Russell et al. show that a single-layer perceptron can only separate either the top of the gas sand or the bottom of the gas sand from the wet trend, not both. They also very elegantly demonstrate how a multi-layer perceptron can solve the problem by interconnecting as inputs the outputs of a pair of single-layer perceptrons, each solving for one half of the problem, either top gas or bottom gas. The article is very clear and provides the best insight I’ve encountered to date into the inner workings of perceptrons; I highly recommend reading it.

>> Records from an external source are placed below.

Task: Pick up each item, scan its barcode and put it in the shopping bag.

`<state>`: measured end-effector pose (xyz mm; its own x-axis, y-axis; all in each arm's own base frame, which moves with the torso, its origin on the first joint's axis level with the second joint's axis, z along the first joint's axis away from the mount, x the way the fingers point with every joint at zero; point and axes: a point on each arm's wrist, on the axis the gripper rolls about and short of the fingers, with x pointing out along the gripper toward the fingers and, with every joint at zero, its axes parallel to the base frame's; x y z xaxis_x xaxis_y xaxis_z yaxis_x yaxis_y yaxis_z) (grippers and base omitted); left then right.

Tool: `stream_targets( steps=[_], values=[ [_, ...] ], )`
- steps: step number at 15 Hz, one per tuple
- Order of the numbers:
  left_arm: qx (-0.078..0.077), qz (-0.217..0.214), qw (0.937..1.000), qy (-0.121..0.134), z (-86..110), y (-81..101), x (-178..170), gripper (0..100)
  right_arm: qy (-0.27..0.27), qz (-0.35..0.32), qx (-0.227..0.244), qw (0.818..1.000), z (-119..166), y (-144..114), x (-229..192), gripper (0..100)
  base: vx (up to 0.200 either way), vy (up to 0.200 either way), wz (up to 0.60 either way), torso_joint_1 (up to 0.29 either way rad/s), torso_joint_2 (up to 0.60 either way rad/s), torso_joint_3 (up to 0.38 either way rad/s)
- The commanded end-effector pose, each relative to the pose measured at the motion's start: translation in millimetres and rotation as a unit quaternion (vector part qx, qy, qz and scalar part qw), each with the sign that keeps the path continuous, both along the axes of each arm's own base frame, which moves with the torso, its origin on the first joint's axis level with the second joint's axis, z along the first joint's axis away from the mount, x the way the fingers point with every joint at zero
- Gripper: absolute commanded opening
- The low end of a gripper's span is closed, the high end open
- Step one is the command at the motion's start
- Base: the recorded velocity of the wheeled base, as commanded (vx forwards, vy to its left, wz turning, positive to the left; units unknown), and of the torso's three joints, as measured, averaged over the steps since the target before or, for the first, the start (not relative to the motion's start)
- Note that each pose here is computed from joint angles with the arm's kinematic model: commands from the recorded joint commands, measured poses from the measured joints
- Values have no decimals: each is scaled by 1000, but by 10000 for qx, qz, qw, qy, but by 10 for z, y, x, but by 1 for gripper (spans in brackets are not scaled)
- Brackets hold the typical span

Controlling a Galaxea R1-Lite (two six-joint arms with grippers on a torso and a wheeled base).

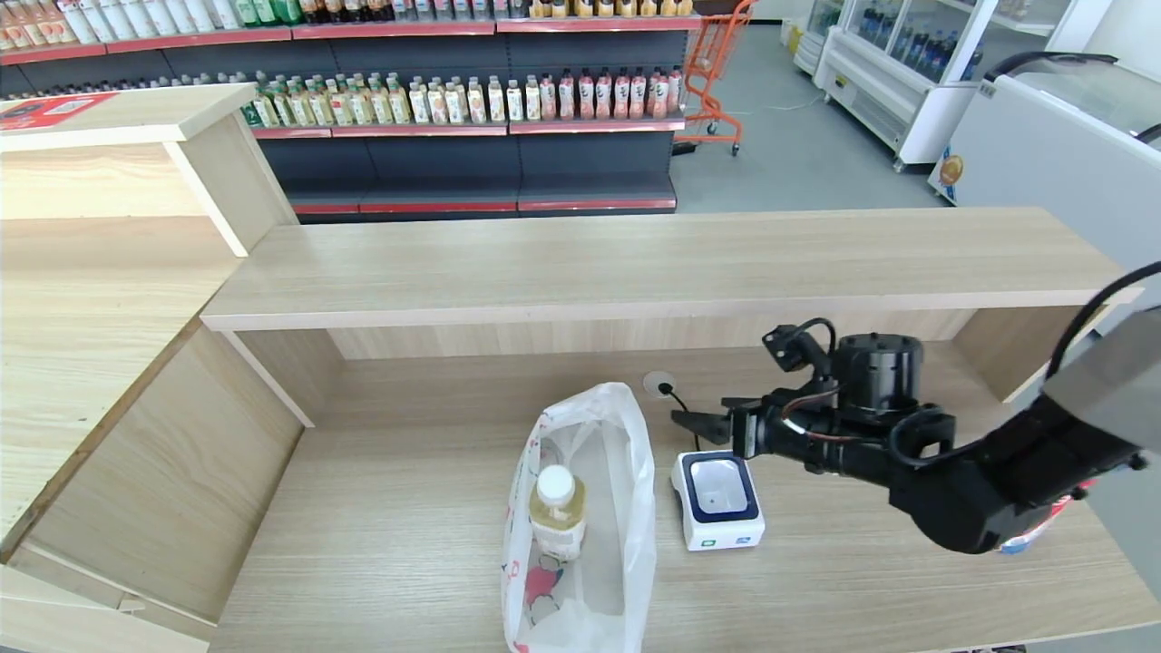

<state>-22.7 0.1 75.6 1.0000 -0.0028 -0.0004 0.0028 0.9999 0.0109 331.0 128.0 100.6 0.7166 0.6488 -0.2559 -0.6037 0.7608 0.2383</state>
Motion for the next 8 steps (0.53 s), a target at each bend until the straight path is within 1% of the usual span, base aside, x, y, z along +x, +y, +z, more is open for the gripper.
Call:
stream_targets(
  steps=[1, 2, 4, 5, 7, 8],
  values=[
    [-1, -2, 10000, -2, 0, 0, 0, 100, -357, -434, 209, 9982, 448, -368, -302, 100, 0, 0, 0, 0, 0, 0],
    [-1, 6, 10000, -2, 0, 0, 0, 100, -441, -625, 227, 9968, 517, -511, -367, 100, 0, 0, 0, 0, 0, 0],
    [-1, -2, 10000, -2, 0, 0, 0, 100, -507, -932, 205, 9941, 576, -712, -458, 100, 0, 0, 0, 0, 0, 0],
    [-1, -2, 10000, -2, 0, 0, 0, 100, -556, -1229, 163, 9907, 613, -900, -537, 100, 0, 0, 0, 0, 0, 0],
    [-1, 6, 10000, -2, 0, 0, 0, 100, -617, -1527, 98, 9863, 657, -1073, -652, 100, 0, 0, 0, 0, 0, 0],
    [-1, 6, 10000, -2, 0, 0, 0, 100, -737, -1714, 69, 9824, 710, -1173, -746, 100, 0, 0, 0, 0, 0, 0]
  ],
)
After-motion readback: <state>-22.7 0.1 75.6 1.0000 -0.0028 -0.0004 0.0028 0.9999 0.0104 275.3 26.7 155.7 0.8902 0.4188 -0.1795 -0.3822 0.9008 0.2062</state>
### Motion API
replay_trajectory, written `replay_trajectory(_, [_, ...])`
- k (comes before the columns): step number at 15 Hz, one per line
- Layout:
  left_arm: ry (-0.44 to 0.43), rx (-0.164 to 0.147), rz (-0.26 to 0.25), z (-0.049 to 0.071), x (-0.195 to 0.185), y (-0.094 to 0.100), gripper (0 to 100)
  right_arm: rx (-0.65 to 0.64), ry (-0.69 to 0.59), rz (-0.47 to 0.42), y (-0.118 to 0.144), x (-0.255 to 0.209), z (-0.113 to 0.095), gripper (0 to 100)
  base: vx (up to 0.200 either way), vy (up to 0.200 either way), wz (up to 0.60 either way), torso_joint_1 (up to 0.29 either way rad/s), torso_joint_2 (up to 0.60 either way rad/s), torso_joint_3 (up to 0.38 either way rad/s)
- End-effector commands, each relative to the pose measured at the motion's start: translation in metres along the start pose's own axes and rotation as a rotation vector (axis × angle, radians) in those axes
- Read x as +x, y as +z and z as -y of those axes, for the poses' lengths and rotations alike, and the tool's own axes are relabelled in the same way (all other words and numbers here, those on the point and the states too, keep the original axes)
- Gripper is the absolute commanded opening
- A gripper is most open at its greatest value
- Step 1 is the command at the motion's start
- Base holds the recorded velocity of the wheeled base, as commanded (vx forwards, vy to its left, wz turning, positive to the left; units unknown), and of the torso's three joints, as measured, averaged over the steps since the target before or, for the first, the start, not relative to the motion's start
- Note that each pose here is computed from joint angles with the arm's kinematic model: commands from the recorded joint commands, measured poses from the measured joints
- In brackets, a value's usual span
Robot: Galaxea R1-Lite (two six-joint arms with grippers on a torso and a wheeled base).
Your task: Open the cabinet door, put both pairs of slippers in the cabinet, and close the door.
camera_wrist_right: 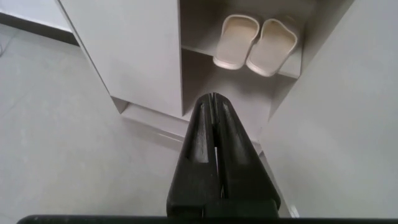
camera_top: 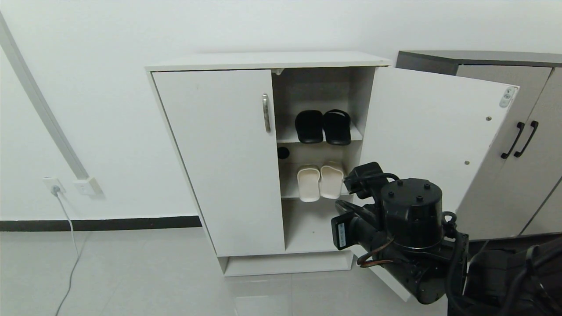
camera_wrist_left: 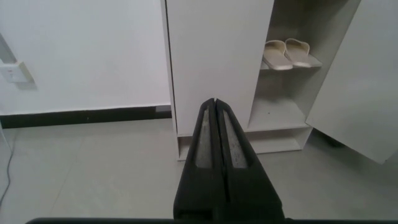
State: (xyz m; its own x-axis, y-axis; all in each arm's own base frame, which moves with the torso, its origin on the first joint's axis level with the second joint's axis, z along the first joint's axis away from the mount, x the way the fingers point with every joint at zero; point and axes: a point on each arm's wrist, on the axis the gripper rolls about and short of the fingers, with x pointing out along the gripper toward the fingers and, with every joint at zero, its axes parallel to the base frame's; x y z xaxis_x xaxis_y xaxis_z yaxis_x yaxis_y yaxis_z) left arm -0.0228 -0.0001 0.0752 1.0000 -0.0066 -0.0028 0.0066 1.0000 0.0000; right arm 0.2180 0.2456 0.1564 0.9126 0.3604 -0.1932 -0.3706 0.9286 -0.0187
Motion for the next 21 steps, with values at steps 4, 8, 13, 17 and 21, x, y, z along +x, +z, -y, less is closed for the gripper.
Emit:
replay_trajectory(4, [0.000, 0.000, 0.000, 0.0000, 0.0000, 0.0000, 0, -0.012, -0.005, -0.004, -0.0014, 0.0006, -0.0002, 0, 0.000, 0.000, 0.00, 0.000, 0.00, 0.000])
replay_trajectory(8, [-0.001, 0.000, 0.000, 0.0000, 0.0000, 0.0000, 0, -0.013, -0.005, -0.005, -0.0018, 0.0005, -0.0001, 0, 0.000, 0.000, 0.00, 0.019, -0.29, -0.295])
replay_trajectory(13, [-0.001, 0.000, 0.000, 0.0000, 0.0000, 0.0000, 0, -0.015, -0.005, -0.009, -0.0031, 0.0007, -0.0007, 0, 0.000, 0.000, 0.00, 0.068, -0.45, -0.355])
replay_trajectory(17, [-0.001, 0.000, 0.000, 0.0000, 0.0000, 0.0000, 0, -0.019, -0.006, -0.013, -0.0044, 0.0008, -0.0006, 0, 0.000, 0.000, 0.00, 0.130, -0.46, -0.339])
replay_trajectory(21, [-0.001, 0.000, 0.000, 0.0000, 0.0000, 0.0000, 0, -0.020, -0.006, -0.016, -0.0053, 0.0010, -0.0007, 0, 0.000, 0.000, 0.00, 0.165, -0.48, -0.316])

In Figure 2, top right, I show that a linear SVM classifier similarly can only separate either the top or the base of the gas sand from the wet sand.

Fig. 02
Figure 2. Solving the AVO XOR problem. Top, left: problem definition, after Russell et al. (2002). Top, right: the boundary from the linear SVM classifier is only able to separate the top of the gas sand from the wet trend, similarly to the one-layer perceptron in Russell et al. Bottom, left: using the square root of the squared sum A+B as a third coordinate Z the separation of wet sand and gas sand is achieved. Bottom, right: the class separation with an SVM RBF kernel (whose equation includes a very similar term, the reciprocal of the square root of the squared difference A-B).

This is where kernels come into play. Jake VanderPlas [12] in his PyCon 2015 conference notes defines kernels as functional transformations of the input data which, used in conjunction with SVMs, make the data trivially separable. This is achieved by remapping the input features into a higher dimensionality vector space, which limits computational expense (Sjardin et al. [13]).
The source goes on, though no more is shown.